Researchers from the University of Alabama at Birmingham and Aalto University have found vulnerabilities in a recently proposed user-verification security system for computers.
This new security system, developed by Dartmouth College researchers, was created in response to a need for easy-to-use authentication systems.
“In our technologically based society, we need a password to do just about everything — from banking to communicating,” said Nitesh Saxena, Ph.D., the director of the Security and Privacy In Emerging computing and networking Systems (SPIES) lab and associate professor of computer and information sciences in UAB’s College of Arts and Sciences. “Because people often have trouble remembering all of their various passwords for different platforms, there is a lot of value in identifying simple, yet secure, ways to log in and log out of whatever it is we are doing.”
It is particularly crucial in multiuser organizations, such as hospitals involving confidential patient information, to prevent one person from using someone else’s login session, even accidentally.

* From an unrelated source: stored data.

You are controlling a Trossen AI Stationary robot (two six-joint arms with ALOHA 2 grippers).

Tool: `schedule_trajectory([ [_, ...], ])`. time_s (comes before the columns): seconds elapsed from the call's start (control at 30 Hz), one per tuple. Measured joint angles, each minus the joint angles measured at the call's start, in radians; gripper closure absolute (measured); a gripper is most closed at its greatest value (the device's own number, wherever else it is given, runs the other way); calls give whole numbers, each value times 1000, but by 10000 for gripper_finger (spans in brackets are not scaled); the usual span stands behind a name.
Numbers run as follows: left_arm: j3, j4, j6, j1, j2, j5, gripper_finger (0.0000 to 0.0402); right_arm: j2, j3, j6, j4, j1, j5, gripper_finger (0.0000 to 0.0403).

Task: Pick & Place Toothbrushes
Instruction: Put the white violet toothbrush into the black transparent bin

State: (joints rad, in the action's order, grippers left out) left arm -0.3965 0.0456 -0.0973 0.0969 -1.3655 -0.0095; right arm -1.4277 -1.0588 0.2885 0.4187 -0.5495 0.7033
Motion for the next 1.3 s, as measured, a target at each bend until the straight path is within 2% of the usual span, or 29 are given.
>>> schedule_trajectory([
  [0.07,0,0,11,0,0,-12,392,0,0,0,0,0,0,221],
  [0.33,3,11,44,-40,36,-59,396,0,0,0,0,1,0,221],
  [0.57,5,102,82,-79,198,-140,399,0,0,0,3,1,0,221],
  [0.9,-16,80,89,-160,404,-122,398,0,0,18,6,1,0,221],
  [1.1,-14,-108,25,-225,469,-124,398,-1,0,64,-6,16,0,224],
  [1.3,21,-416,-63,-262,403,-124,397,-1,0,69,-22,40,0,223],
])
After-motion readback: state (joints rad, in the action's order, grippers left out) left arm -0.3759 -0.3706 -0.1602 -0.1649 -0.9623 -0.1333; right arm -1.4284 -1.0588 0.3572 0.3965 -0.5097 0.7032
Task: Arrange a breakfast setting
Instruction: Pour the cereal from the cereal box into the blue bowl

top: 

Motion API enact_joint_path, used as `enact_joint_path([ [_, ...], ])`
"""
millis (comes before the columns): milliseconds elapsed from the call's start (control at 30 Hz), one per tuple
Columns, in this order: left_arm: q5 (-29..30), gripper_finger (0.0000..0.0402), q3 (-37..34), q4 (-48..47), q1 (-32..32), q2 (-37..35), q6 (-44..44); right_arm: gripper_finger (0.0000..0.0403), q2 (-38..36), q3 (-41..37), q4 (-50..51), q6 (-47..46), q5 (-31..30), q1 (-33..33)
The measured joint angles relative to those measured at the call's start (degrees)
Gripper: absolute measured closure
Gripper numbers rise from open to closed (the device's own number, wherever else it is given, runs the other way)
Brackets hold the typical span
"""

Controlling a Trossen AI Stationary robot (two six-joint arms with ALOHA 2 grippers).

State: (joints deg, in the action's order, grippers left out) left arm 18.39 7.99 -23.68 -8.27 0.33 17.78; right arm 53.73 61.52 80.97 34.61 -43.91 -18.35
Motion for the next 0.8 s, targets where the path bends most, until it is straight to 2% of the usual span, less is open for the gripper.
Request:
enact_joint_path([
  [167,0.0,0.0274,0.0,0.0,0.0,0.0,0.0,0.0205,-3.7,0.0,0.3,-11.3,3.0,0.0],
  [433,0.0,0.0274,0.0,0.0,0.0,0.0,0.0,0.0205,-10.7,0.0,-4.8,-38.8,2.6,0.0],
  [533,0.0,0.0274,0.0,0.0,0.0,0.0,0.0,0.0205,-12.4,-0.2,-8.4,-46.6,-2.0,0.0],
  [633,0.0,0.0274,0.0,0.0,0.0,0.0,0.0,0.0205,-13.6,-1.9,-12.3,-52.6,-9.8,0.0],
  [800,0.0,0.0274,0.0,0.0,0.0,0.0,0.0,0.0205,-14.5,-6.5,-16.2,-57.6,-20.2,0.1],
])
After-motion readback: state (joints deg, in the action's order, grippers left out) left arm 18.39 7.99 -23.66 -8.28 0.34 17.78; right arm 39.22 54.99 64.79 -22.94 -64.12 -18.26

“The security community has made progress toward achieving the right authentication system,” Saxena said. “But designing one that is both user-friendly and secure is not an easy task.”
Zero-Effort Bilateral Recurring Authentication
Researchers from Dartmouth College sought to address this issue and create secure, user-friendly authentication, through the development of ZEBRA, or Zero-Effort Bilateral Recurring Authentication. Zero-effort authentication systems such as ZEBRA take the user out of the equation so that little to no user effort is required to ensure secure sessions.

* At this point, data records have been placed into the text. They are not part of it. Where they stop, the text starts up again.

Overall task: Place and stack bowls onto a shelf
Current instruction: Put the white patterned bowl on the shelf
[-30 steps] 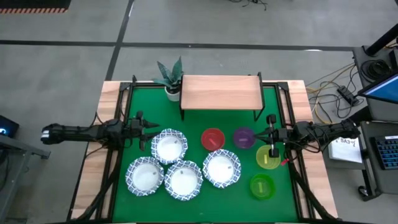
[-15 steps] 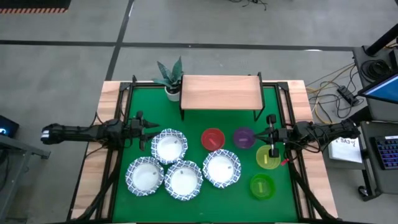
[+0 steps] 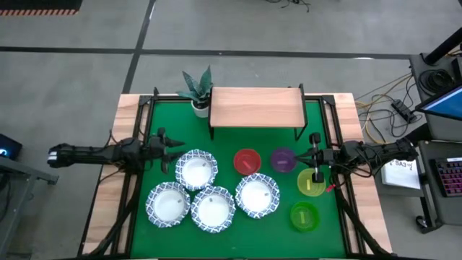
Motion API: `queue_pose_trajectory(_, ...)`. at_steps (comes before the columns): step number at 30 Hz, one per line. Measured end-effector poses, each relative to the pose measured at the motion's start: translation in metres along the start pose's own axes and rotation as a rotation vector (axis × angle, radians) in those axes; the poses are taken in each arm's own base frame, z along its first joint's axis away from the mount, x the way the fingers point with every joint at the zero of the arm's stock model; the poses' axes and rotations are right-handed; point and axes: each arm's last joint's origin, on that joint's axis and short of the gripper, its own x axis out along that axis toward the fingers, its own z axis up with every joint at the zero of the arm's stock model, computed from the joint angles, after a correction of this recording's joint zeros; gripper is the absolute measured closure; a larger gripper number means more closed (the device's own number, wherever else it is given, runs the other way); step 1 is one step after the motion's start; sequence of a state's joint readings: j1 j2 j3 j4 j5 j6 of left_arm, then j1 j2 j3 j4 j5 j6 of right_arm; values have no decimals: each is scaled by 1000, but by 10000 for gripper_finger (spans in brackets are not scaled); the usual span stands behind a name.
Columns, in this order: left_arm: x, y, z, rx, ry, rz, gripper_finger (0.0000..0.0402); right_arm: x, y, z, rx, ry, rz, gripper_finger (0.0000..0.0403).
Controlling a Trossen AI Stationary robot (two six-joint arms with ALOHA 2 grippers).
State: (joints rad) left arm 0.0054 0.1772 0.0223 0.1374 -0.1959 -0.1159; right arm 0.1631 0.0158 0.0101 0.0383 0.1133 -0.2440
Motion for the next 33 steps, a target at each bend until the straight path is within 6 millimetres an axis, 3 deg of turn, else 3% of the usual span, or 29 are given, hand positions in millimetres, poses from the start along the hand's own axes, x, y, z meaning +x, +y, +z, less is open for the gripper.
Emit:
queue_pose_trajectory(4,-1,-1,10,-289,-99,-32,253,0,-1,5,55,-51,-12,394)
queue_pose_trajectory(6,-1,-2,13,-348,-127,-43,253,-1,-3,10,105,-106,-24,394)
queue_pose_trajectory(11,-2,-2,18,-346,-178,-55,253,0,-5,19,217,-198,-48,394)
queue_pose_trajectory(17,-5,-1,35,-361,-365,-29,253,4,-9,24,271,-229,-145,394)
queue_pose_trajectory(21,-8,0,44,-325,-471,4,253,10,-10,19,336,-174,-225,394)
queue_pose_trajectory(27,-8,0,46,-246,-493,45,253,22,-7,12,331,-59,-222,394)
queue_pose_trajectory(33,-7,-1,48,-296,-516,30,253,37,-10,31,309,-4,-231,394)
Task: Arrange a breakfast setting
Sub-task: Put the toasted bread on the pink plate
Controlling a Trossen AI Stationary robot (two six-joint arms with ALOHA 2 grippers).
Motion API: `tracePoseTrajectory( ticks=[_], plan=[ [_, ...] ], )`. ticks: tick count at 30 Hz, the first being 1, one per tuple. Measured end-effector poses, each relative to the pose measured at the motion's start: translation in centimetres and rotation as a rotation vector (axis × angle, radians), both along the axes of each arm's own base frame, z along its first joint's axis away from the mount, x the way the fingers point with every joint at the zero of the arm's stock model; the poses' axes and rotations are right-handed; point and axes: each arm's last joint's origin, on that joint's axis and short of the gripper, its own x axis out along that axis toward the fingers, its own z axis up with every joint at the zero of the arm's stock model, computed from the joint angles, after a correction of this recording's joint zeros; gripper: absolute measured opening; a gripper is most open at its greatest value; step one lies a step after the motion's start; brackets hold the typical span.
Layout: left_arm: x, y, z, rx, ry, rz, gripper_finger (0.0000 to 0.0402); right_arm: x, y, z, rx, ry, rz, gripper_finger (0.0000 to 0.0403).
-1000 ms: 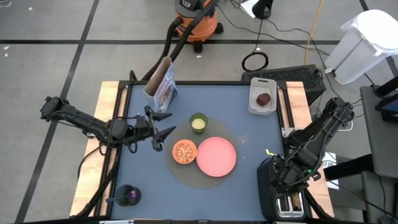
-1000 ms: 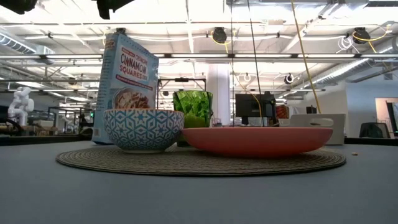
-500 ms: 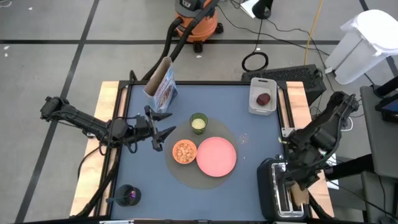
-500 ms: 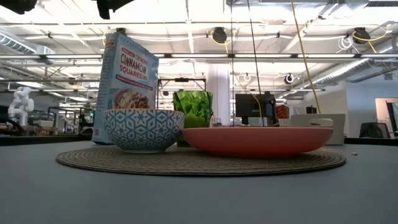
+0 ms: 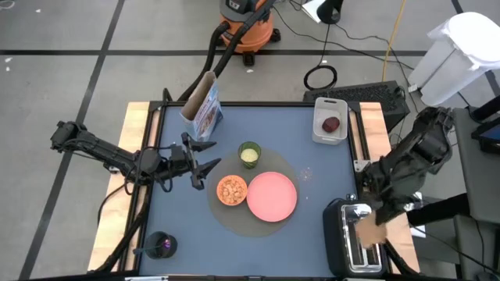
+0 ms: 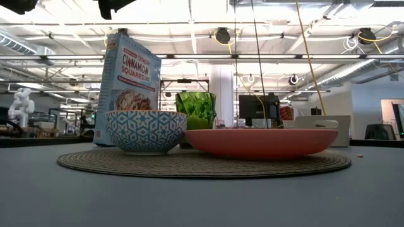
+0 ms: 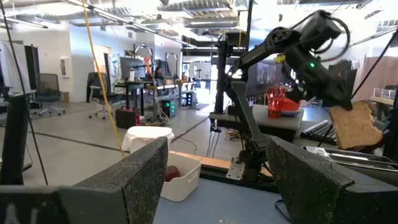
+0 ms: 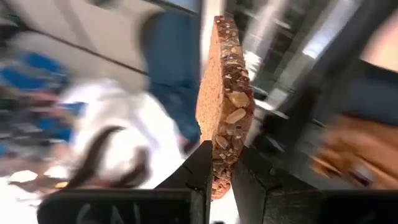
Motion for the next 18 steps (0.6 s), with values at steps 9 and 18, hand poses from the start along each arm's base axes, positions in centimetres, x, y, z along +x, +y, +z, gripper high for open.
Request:
tracePoseTrajectory(
  ticks=[9,18],
  plan=[
    [0.0,0.0,0.0,0.000,0.000,0.000,0.0278,1.3,-0.4,0.1,-0.253,-0.349,-0.163,0.0035],
    [0.0,0.0,0.0,0.000,0.000,0.000,0.0278,4.1,0.2,-2.7,-0.482,-0.489,-0.286,0.0035]
  ],
)
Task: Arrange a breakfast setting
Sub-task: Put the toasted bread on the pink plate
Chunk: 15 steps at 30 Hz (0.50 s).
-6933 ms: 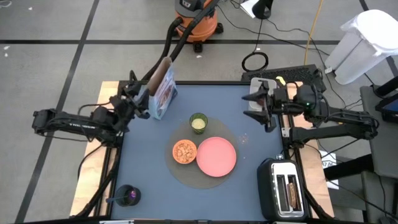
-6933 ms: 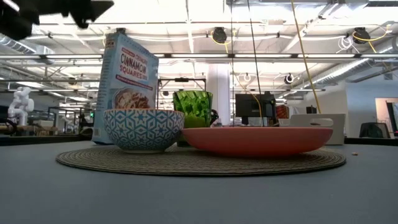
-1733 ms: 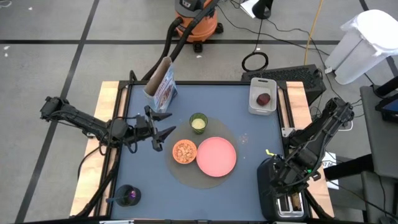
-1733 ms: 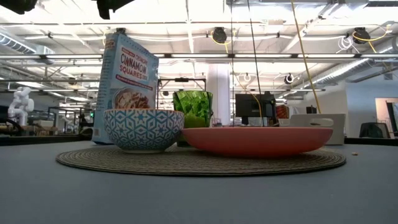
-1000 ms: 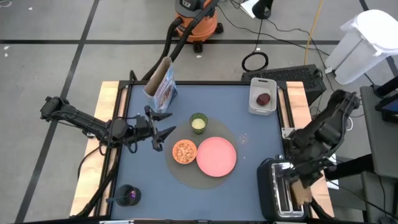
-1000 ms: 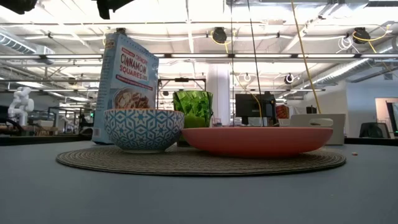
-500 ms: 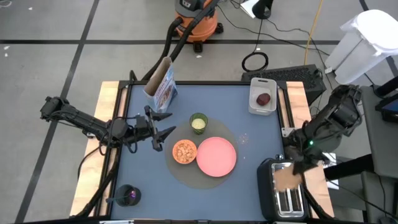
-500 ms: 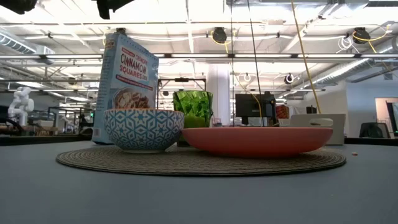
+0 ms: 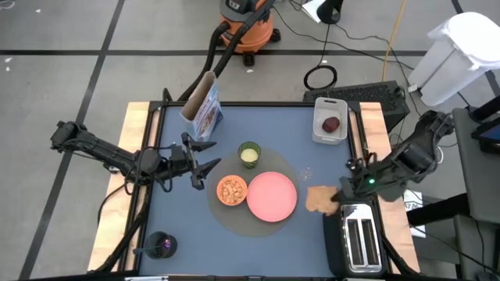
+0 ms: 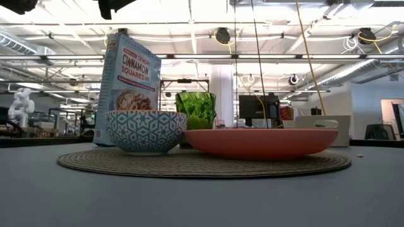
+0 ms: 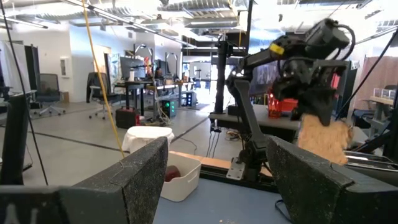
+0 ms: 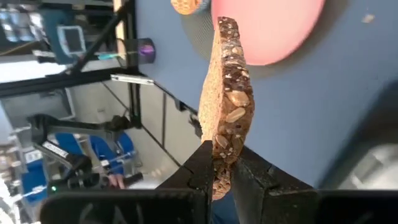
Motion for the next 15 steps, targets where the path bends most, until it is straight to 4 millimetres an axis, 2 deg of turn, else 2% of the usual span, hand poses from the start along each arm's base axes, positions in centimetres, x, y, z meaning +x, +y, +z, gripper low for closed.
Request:
tracePoseTrajectory(
  ticks=[7,12,15],
  plan=[
    [0.0,0.0,0.0,0.000,0.000,0.000,0.0278,3.5,0.6,-5.2,-0.050,-0.180,0.025,0.0034],
    [0.0,0.0,0.0,0.000,0.000,0.000,0.0278,5.3,-0.2,-8.1,-0.109,-0.348,0.057,0.0034],
    [0.0,0.0,0.0,0.000,0.000,0.000,0.0278,6.0,-1.1,-9.0,-0.151,-0.413,0.092,0.0034]
  ],
)
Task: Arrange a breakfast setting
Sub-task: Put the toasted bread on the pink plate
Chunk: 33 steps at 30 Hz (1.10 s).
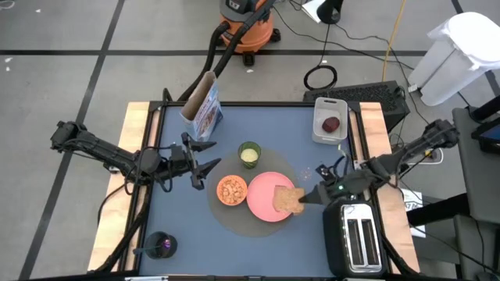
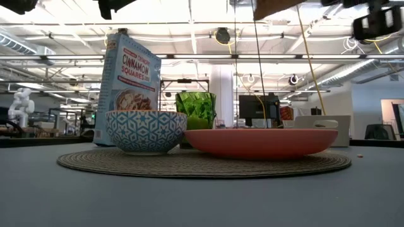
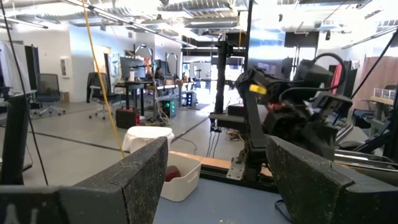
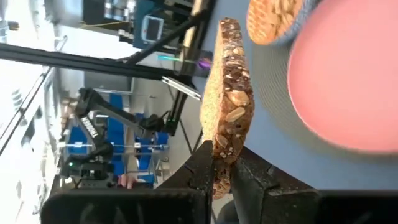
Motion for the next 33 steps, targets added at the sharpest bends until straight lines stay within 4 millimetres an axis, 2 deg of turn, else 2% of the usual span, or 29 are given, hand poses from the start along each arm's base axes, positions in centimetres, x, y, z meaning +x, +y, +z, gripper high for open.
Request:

The ZEBRA approach to deauthentication:
The new system was designed to address potential security problems with deauthentication, when ideally, the user’s device logs out or locks itself promptly after exiting a session. ZEBRA offers a zero-effort method of deauthentication through continuously authenticating a logged-in user by comparing what the user is doing on a device, such as a computer terminal, with measurements from a wrist-worn bracelet.

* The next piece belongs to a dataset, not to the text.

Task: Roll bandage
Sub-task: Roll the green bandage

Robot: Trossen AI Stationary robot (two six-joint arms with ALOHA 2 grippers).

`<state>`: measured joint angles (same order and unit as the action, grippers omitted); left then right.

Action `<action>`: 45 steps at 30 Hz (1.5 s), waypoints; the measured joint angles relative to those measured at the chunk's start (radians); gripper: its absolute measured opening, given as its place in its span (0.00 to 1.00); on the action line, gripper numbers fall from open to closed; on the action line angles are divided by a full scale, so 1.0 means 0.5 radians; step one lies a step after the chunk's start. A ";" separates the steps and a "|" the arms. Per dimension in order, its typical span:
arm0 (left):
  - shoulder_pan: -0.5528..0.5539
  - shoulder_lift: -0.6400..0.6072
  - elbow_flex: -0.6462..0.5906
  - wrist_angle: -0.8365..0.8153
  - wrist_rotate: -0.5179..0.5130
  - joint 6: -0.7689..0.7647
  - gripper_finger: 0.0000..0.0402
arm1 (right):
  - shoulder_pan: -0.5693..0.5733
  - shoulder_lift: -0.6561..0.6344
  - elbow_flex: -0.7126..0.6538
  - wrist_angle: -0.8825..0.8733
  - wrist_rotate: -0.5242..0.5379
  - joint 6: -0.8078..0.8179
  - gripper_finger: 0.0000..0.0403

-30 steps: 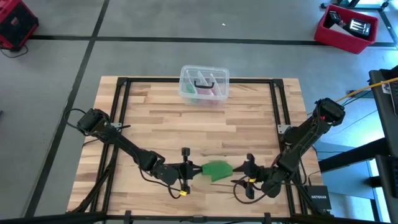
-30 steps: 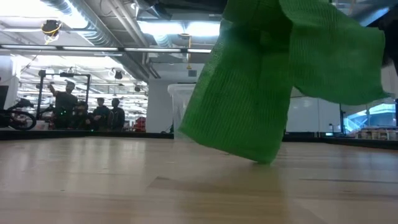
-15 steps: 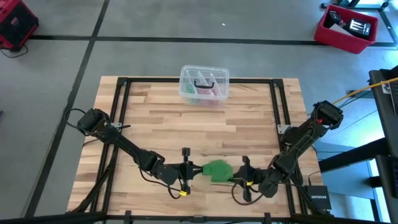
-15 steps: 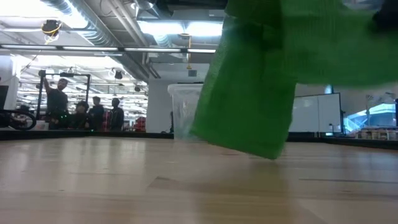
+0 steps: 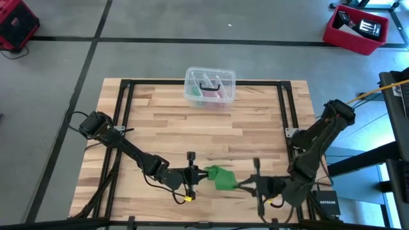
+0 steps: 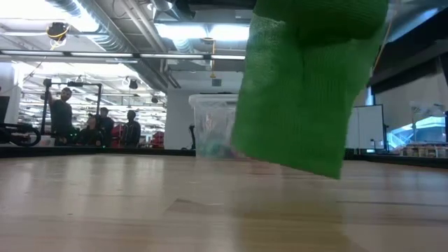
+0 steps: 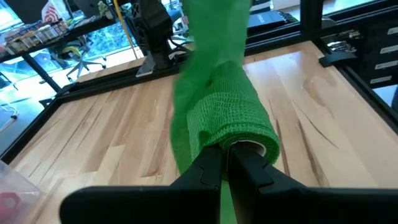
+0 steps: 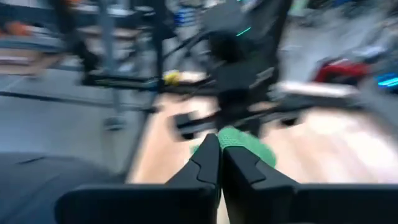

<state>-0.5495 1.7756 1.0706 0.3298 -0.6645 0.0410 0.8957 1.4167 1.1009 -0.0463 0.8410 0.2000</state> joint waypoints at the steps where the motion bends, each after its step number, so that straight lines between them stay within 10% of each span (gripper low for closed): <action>1: -0.001 0.000 0.000 0.000 0.000 0.000 0.00 | -0.014 -0.001 0.045 -0.058 0.100 -0.062 0.04; 17: -0.037 -0.003 0.018 -0.011 -0.002 0.225 0.00 | -0.704 -0.001 0.164 -1.148 0.388 0.231 0.02; 33: -0.155 -0.611 0.236 -0.141 -0.016 0.765 0.00 | -0.927 0.001 0.125 -1.410 -0.062 0.697 0.07; 45: -0.024 -0.855 0.234 -0.120 -0.055 0.546 0.00 | -0.939 -0.112 0.446 -1.671 -0.604 0.686 0.44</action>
<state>-0.5617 1.3478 1.1877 0.2699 -0.6918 0.3142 0.4260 1.3608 1.3241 -0.8819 0.5389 0.5430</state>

In the ZEBRA system, every user is required to wear a Bluetooth-enabled bracelet, similar to a Fitbit, and the system knows who is wearing which bracelet. When the user logs into a device the first time, the system establishes a secure connection to the bracelet. While the user interacts with the device, the bracelet will send the measurements generated by the interactions over to the device. The device then uses a machine learning classifier to map those actions into a sequence of predicted interactions.
“Now the device has two different, bilateral views of the same phenomenon: The first is the sequence of direct interactions, and the second is the sequence of predicted interactions inferred from the measurements,” said N. Asokan, a professor from the Aalto University Department of Computer Science. “If the two sequences match, ZEBRA can conclude that the person who is interacting with it is the same person who is wearing the right bracelet for the current login session. On the contrary, if the sequences diverge, ZEBRA can promptly and automatically deauthenticate the current login session.”
The UAB and Aalto University study shows that, although ZEBRA, a system intended to enable prompt and user-friendly deauthentication, works very well with honest people, opportunistic attackers can fool the system, Asokan explains.
In the study, 20 test participants played the roles of victims while the researchers acted as attackers. The attackers mimicked what the victims were doing on their devices.
“We wanted to evaluate whether or not ZEBRA could be defeated, to measure how secure it would be when faced with someone actively attempting to hijack a user’s login session,” Saxena said. “We found that an opportunistic attacker can take advantage of the user quite easily.”
The opportunistic attacker can choose to be near the victim and see or hear what the victim is doing and decides what interactions to mimic. For instance, a keyboard-only attacker can stop typing before the victim does and ignore everything but the user’s keyboard interactions.
“When the attacker accessed a computer with an open session and carefully chose what he did on the computer, ZEBRA was not able to log him out,” Asokan said. “In fact, opportunistic attackers evaded detection 40 percent of the time, mimicking the victim only when he or she thought that it would be successful.”
Although susceptible to opportunistic adversaries, ZEBRA still performs well against accidental misuse by innocent adversaries.
“Modeling what an attacker can do is difficult. We point to how inadequate modeling of the attacker can lead to incorrect conclusions about the security of a system,” Asokan said. “With a realistic attacker model in place, shortcomings in a system will become more apparent and can be addressed.”